Третий сын вдруг выпрямился, протянул руку во тьме и схватился за край гроба, но не удержался за него, а только сволок его немного в сторону, по столу, и упал на пол. Голова его ударилась, как чужая, о доски пола, но сын не произнес никакого звука, - закричала только его дочь.

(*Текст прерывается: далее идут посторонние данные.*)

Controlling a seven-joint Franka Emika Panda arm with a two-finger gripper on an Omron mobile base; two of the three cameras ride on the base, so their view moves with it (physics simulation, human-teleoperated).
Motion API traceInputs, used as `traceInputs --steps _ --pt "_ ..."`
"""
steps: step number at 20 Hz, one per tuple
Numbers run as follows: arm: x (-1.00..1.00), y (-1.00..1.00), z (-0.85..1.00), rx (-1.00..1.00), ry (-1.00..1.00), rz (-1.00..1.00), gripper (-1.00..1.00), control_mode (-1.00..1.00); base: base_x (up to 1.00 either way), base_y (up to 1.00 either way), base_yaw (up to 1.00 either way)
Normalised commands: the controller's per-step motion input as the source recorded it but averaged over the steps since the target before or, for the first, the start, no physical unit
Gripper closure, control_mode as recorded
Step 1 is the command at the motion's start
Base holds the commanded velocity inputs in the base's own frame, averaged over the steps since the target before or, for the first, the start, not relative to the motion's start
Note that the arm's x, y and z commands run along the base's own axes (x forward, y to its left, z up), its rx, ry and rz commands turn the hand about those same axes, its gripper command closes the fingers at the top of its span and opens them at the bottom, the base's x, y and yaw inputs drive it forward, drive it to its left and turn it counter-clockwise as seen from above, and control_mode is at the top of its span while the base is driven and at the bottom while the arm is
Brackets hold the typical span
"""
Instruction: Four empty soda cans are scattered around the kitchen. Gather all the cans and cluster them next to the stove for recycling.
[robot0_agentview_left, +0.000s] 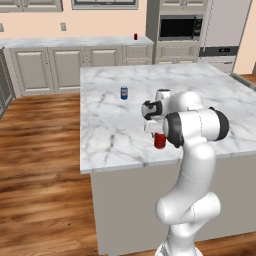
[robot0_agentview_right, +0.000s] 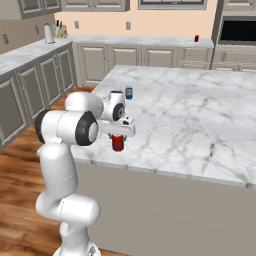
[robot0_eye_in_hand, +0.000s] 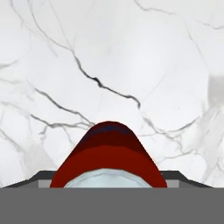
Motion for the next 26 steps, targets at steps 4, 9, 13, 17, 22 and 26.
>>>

Пять братьев в белье выбежали к своему брату и унесли его к себе, чтобы привести в сознание и успокоить. Через несколько времени, когда третий сын опомнился, все другие сыновья уже были одеты в свою форму и одежду, хотя шел лишь второй час ночи. Они поодиночке, тайно разошлись по квартире, по двору, по всей ночи вокруг дома, где жили в детстве, и там заплакали, шепча слова и жалуясь, точно мать стояла над каждым, слышала его и горевала, что она умерла и заставила своих детей тосковать по ней; если б она могла, она бы осталась жить постоянно, чтоб никто не мучился по ней, не тратил бы на нее своего сердца и тела, которое она родила... Но мать не вытерпела жить долго.

Утром шестеро сыновей подняли гроб на плечи и понесли его закапывать, а старик взял внучку на руки и пошел им вслед, он теперь уже привык тосковать по старухе и был доволен и горд, что его также будут хоронить эти шестеро могучих людей, и не хуже.